With the rapid advancement of 3D printing technology, 3D printing consumables, especially 3D printing metal powder, are also developing rapidly. This includes the use of titanium powder and titanium alloy powder, titanium aluminum alloy powder, etc., which is particularly notable.
Spherical titanium alloy powder is the most widely used metal powder material in 3D printing. Therefore, this article will focus on several methods of preparing spherical titanium alloy powders and an outlook on future applications of it.
Titanium alloy has low density, high strength, good corrosion resistance, and high melting point, etc. It is one of the most commonly used metals for additive manufacturing technology, and it is widely used as structural parts in the fields of aviation, aerospace, automotive, and biotechnology.
Preparation of Titanium Alloy Powder
We also know that one of the main technologies in 3D printing, Selective Laser Melting (SLM), is suitable for the manufacture of small, precise, and complex parts. This technique needs a narrow particle size of titanium alloy powder and requires a high degree of sphericity, purity, and fluidity of the powder.
We can know that PREP equipment can produce titanium alloy powder with good sphericity, fluidity, and purity to meet the requirements of its usage after comparing several common powder preparation methods, such as Vacuum Inert Gas Atomization (VIGA), Electrode Induction Gas Atomization(EIGA), Plasma Rotating Electrode Process(PREP), Plasma Atomization(PA) and Plasma Spheroidization (PS).
The Plasma Rotating Electrode Process (PREP) is one of the most common methods for the preparation of spherical titanium alloy powders. The principle is to use a titanium alloy bar as a self-consuming electrode and to keep the electrode rotating at high speed while the plasma is used as a heat source to gradually melt the electrode.
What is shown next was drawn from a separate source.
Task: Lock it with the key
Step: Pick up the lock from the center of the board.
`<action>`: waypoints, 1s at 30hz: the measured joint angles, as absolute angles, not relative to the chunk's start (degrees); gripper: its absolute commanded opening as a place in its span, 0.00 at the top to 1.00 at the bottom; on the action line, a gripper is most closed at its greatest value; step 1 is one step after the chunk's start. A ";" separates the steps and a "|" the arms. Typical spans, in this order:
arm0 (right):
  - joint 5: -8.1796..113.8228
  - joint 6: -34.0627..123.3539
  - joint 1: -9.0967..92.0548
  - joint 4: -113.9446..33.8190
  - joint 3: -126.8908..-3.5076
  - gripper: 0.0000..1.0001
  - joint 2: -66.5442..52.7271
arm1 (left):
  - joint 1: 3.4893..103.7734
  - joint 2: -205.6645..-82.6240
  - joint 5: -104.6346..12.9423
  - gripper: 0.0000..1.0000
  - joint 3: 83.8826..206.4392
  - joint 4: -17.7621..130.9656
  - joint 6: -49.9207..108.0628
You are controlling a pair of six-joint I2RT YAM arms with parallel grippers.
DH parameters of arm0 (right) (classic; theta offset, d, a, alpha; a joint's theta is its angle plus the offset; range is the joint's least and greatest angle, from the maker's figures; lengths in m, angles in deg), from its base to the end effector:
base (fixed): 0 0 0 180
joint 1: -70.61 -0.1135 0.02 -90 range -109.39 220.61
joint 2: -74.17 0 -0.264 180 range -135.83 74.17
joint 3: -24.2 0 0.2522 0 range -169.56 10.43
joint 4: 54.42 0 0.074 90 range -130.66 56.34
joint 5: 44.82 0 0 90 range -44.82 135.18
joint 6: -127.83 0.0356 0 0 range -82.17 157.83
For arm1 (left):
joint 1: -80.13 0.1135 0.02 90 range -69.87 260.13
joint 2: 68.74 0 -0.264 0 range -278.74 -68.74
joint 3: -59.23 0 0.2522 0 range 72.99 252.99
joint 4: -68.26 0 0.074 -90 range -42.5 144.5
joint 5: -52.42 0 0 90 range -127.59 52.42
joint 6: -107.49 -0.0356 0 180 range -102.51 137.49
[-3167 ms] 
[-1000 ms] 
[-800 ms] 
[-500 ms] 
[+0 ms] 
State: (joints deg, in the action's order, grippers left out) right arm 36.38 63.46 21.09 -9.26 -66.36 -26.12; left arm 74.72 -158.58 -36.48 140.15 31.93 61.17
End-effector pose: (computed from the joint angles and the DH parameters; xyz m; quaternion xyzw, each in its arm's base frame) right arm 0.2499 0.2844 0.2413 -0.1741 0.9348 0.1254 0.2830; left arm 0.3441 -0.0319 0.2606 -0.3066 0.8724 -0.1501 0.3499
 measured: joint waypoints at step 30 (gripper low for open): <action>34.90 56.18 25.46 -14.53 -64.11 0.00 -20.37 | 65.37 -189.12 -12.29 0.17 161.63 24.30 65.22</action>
The conventional rotating electrode method (REP) uses a tungsten electrode, which can also be corroded during metal atomization and enter the powder as an impurity component.
In 1985, the Northwest Institute of Non-Ferrous Metals independently designed and developed the first PREP equipment in China.
The preparation process for the PREP they use is that the high-speed rotating electrode (raw material) is melted by the plasma arc under the protection of the high purity inert atmosphere, and the molten metal is thrown out by big centrifugal force to be atomized by the inert atmosphere and condensed into spherical powders when contacting to the internal wall of the cold chamber.
Using this technology and system, we can get high powder sphericity( over 90%), low porosity, and satellite powders. Which is totally meets the requirements of the titanium alloy powder we need.
Application of Titanium Alloy Powder
As mentioned above, titanium alloy powders are used in a wide range of applications, so we will only list some of them here for reference.
Titanium alloy is widely used in the medical field to make joint implants, prostheses, etc. Due to the high machinability of titanium alloys, individual differences can be achieved away from traditional designs, thus improving the adaptability of medical devices. Also the short processing cycle of 3D printed titanium has long-term implications for patients with diseases such as bone tumors.
The high strength, high temperature, and corrosion resistance of titanium and titanium alloys have made them a newcomer to the aerospace sector and have been rapidly adopted in recent years with the development and application of 3D printing technology. In aerospace, titanium and titanium alloys are lighter, stronger, and more ductile than ordinary materials. Its corrosion resistance also makes it increasingly competitive for marine and aircraft applications.
As an important consumable for 3D printing, the application and development of titanium alloys in the aerospace, automotive, and biomedical industries have also driven the development of 3D printing technology.
The Development Prospects of Titanium Alloy Powder
Defined by some as the Fourth Technological Revolution, additive manufacturing is already widely seen by the industry as one of the most cutting-edge and promising technological developments in smart manufacturing, and the development of metallic materials as printing consumables has grown rapidly in response.
According to consultancy SmarTech, the global market for additive manufacturing of metal powders is forecast to reach US$11 billion by 2024.
Titanium and titanium alloys are widely used in aerospace, automotive, biomedical, and other fields due to their excellent strength and toughness, corrosion resistance, low density, and biocompatibility, and the market demand is very promising.
The application and development of plasma technology provide technical support for the preparation of titanium alloy powder.
Although the plasma rotating electrode process is limited by factors such as electrode speed and the coarse particle size of the powder obtained, some research institutes of powder-making equipment are working to solve this problem.
With the development and promotion of plasma rotating equipment, the cost of titanium and titanium alloy powder in the field of 3D printing will be gradually reduced, and will also promote the wide application of metal powder in the field of additive manufacturing.
We have reason to believe that 3D printing will change our lives in many more areas in the future, and the preparation and development of titanium alloy powder will profoundly influence this process.